## Project Phase II

### Team Members:
- Neel Mallik
- Joshua Herren
- Kunal Lotun
- Kyle Hong


## Part 1: 
(1%) Expresses the central motivation of the project and explains the (at least) two key questions to be explored. Gives a summary of the data processing pipeline so a technical expert can easily follow along.

### Problem Motivation

Video games are becoming more and more popular by the day, with releases become instant hits and others slowly rising in popularity as it gains an audience. For games that become popular right off the bat, how do they retain their popularity? Is it because of their genre? Their length? There are many factors to a game's success, but there are even more related to how a game maintains its popularity, as that is a much harder struggle than the initial popularity of the game. Now, there are plenty of outliers to this. For example, games like Madden NFL, NBA 2K, FC, have a cult following due to their respective sports that massively contributes to their popularity. On the other hand, there are plenty of games that are completely imagined that have nothing to do with real life yet still have a massive, dedicated following for years. Think games like Overwatch, with no semblance to reality yet still massively popular. This is what I aim to figure out. The key questions are as follows: 

1. Are there any particular markers or trends that go towards a game being popular? 
2. Say a game is popular on release, are there any marker or trends showing this game retaining its popularity? 
3. How do such markers or trends change when differing certain charecteristics of the game (genre, year of release, country of origin)?
4. How can we predict, overall, if a game will start off popular and retain its popularity? On the same line, are there any markers or trends that are consistent with how long a game retains its popularity? If so, how can we use these markers to guage similar games and their popularity retention scores?

Motivation sources:
* .... (fill these in once we gather data I guess)
* .... 
* ....

## Summary of the Data Processing Pipeline

1. Web scrape the API to get the raw data
2. Clean the data for analysis and visualization
3. Format the cleaned data, this will be done via plotting in order to get a clean visualization of the data 

In this section we will talk about which API we will use, how we did it, etc. Then, once that part about actually gathering the data is over, we move on to cleaning it. What did we clean, how did we clean it, and how did the overall process go. Finally, we talk about the formatting and visualization of the data. Talk about what exactly we analyzed, how we analyzed it, and what visualizations we used. Talk about what specific plotting libraries we used (seaport, madplotlib, plotly, whatever). Then how our data solved each question, this will be BROAD, since we will actually answer the questions later.

## Part 2: 
(2\%) Obtains, cleans, and merges all data sources involved in the project.

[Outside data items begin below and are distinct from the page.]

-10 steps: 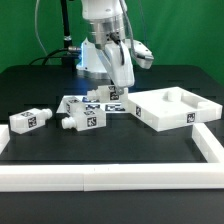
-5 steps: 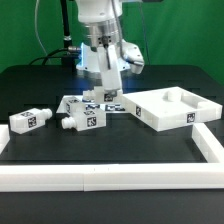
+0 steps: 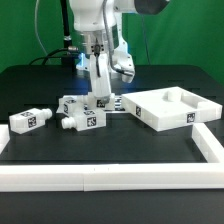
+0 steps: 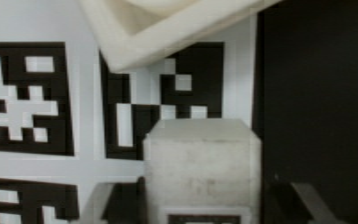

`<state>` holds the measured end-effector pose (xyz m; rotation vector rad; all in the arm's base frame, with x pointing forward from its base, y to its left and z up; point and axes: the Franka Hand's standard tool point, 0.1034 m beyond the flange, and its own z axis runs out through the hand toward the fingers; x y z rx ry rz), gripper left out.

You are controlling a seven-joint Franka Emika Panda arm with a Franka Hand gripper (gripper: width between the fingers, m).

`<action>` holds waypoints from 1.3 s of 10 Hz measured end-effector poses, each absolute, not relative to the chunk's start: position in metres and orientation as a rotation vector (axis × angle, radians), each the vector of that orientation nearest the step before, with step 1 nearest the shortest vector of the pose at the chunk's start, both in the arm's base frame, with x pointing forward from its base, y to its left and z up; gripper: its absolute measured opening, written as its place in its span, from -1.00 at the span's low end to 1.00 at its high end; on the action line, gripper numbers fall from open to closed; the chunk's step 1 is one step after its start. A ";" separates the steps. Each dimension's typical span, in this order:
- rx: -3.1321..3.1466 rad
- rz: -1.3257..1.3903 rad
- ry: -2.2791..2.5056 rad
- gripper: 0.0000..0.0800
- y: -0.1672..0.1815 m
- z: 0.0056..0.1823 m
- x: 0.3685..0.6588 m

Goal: Assemble one leg

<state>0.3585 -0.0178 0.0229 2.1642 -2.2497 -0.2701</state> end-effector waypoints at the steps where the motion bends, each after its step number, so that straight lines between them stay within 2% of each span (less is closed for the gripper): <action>1: 2.165 -0.271 -2.249 -0.27 -0.018 0.023 0.358; 2: 2.164 -0.271 -2.248 -0.27 -0.018 0.022 0.358; 3: 2.164 -0.272 -2.248 0.16 -0.018 0.022 0.358; 4: 2.164 -0.279 -2.248 0.16 -0.015 0.023 0.358; 5: 2.200 -0.344 -2.214 0.53 -0.005 0.032 0.360; 6: 2.246 -0.392 -2.187 0.60 0.000 0.048 0.371; 8: 2.384 -0.426 -2.063 0.62 0.013 0.073 0.386; 9: 2.478 -0.404 -1.952 0.62 0.020 0.077 0.393; 13: 2.681 -0.411 -1.697 0.62 0.023 0.072 0.390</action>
Offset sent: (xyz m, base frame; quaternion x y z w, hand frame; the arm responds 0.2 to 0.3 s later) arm 0.0000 0.0000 0.0000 0.0000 0.0000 0.0000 1.0000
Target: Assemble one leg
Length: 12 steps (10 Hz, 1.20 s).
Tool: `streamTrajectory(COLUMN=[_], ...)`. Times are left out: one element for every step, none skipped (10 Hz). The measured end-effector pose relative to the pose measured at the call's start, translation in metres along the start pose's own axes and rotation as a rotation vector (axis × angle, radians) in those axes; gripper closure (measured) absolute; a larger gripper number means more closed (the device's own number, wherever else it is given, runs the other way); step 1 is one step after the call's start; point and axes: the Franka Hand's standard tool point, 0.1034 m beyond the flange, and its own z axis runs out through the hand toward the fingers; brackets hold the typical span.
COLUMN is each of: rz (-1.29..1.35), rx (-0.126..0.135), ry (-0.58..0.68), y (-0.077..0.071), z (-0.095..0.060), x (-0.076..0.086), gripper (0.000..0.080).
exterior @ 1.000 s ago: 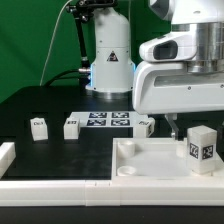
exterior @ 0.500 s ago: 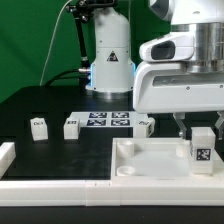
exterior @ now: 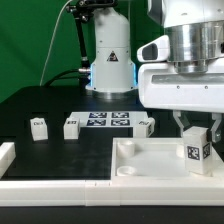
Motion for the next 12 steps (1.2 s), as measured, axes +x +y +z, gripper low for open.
streamTrajectory(rz=[0.154,0.256,0.323,0.381,0.439,0.43,0.376,0.357,0.331,0.138,0.01,-0.168], rx=[0.01,0.012,0.014,0.016,0.019,0.019,0.019,0.019,0.017,0.005,0.0,-0.018], ry=[-0.005,-0.007,-0.01,-0.012,-0.018,-0.018,-0.017,-0.018,-0.019,-0.018,-0.022,-0.032], y=[-0.001,-0.0024,-0.0032,-0.0036,-0.0041,-0.0041,-0.0041,-0.0039,-0.0042,-0.0047,-0.0056,-0.0069], z=[0.0011,0.0018,0.0021,0.002,0.0021,0.0023,0.0024,0.0023,0.0024,0.0017,0.0006,-0.0006], x=[-0.0034,-0.0055,-0.0065,-0.0061,-0.0069,-0.0072,-0.0071,-0.007,-0.0079,-0.0086,-0.0081,-0.0061], gripper=[0.0508,0.0508,0.0508,0.0508,0.0508,0.0427,0.0291,0.0291,0.0173,0.0156,0.0156,0.0151])
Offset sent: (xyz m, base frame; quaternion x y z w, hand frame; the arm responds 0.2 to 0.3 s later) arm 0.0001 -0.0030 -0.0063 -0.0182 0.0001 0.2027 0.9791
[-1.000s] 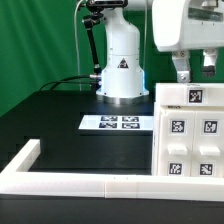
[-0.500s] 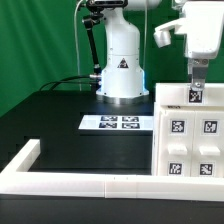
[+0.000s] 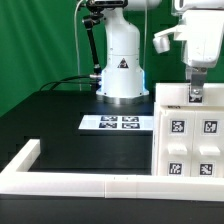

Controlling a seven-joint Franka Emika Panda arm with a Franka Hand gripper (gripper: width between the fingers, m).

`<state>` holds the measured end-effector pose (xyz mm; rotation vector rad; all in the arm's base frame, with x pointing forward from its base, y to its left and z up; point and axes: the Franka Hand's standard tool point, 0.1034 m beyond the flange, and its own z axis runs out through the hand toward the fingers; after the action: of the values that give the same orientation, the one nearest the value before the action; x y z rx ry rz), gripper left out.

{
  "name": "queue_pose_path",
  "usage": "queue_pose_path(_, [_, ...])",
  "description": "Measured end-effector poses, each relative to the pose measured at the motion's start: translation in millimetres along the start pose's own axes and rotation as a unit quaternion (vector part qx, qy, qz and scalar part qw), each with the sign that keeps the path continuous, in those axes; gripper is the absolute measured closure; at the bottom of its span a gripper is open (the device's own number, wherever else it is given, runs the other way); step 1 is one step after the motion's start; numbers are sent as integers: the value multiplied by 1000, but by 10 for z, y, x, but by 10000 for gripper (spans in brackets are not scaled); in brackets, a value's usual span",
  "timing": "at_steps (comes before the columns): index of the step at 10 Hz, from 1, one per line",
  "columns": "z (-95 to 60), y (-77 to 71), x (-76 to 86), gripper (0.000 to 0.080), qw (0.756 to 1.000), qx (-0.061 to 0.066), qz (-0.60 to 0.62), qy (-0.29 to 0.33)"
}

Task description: Assemble cabinet

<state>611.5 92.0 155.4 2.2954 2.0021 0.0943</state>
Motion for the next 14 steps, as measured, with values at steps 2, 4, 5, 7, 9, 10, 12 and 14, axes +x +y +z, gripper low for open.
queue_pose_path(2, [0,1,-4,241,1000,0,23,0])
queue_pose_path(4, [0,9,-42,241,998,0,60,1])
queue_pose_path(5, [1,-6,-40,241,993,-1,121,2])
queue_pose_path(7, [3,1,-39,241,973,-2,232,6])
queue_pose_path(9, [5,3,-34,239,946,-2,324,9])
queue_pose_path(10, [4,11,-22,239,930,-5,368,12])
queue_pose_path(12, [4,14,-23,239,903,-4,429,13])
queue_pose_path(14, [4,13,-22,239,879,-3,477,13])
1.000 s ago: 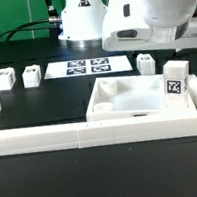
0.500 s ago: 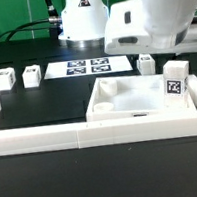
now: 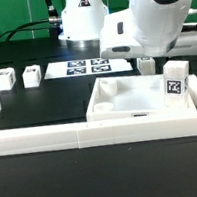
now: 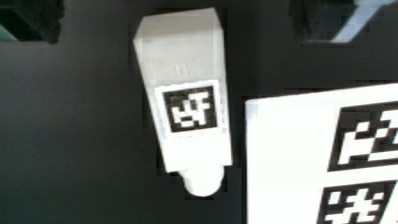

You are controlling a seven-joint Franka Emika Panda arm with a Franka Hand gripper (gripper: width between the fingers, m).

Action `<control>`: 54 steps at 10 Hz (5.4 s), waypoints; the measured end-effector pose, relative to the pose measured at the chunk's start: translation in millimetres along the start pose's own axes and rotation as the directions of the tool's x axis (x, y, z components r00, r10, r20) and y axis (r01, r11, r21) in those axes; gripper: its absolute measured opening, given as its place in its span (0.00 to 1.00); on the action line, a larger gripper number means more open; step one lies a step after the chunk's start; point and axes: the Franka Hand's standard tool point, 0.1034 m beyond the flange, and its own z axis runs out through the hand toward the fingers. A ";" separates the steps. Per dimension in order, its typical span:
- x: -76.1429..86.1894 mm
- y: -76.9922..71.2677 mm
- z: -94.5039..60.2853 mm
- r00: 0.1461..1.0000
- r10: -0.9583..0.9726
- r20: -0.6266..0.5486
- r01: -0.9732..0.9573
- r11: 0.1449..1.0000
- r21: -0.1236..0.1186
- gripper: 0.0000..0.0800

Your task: Assemble square table

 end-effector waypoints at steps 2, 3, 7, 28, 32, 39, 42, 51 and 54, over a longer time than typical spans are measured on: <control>0.4 1.4 -0.4 1.000 0.003 0.000 -0.003 1.000 0.002 0.81; 0.5 2.0 -0.5 1.000 0.004 0.000 -0.004 1.000 0.003 0.81; -6.6 -4.7 39.6 0.998 0.058 0.032 -0.058 0.998 0.000 0.81; -36.4 38.2 -73.1 0.987 0.034 -0.159 -0.029 0.999 0.034 0.36; -11.8 67.0 -169.1 0.861 -0.030 -0.507 0.039 0.999 0.007 0.36; 0.1 64.7 -196.2 0.537 -0.034 -0.843 0.060 0.998 -0.002 0.36; 22.0 81.9 -257.4 0.309 -0.046 -0.950 0.048 0.998 -0.033 0.36; 31.9 101.1 -264.6 0.022 -0.096 -0.995 -0.007 0.995 -0.097 0.36; 46.6 113.7 -257.4 0.136 -0.153 -0.979 0.012 0.988 -0.153 0.36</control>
Offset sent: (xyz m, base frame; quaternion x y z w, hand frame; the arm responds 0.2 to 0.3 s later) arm 0.0000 0.0000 0.0000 0.0000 0.0000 0.0000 1.0000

### Below is what I did to get my raw data, just want for anybody to be able to run it now (in this group) so you can see what my data is and how we want to change/alter how we collect the data, if anybody has a better idea/api. 

In [13]:
# imports 
import requests
import pandas as pd

# Site
url = "https://api.rawg.io/api/games"
# API key used to pull data
key = "07dfd979a676418e813cbba97a9dfe4f"
pages = 5
# (1) we'll need something like this since this API limits to the first page in a single get request

# Dictionary of parameters that is sent to the url in a get (r)
params = {
    "key": key,
    "dates": "2024-01-01,2025-12-31",  # filter by date released
    "ordering": "-added",  # sort by added (so we don't get random games with no adds)
    "page": pages
}

# send the get, get the json response, which we can't use directly, so convert it to a dictionary
data = requests.get(url, params=params).json()

# create empty list, we will store all of our data here
games = []
for pages in range(1, pages + 1): #Iterates through each page
    params = {
        "key": key,
        "dates": "2024-01-01,2025-12-31",  # filter by date released
        "ordering": "-added",  # sort by added (so we don't get random games with no adds)
        "page": pages #the current page
    }

    # send the get, get the json response, which we can't use directly, so convert it to a dictionary
    data = requests.get(url, params=params).json()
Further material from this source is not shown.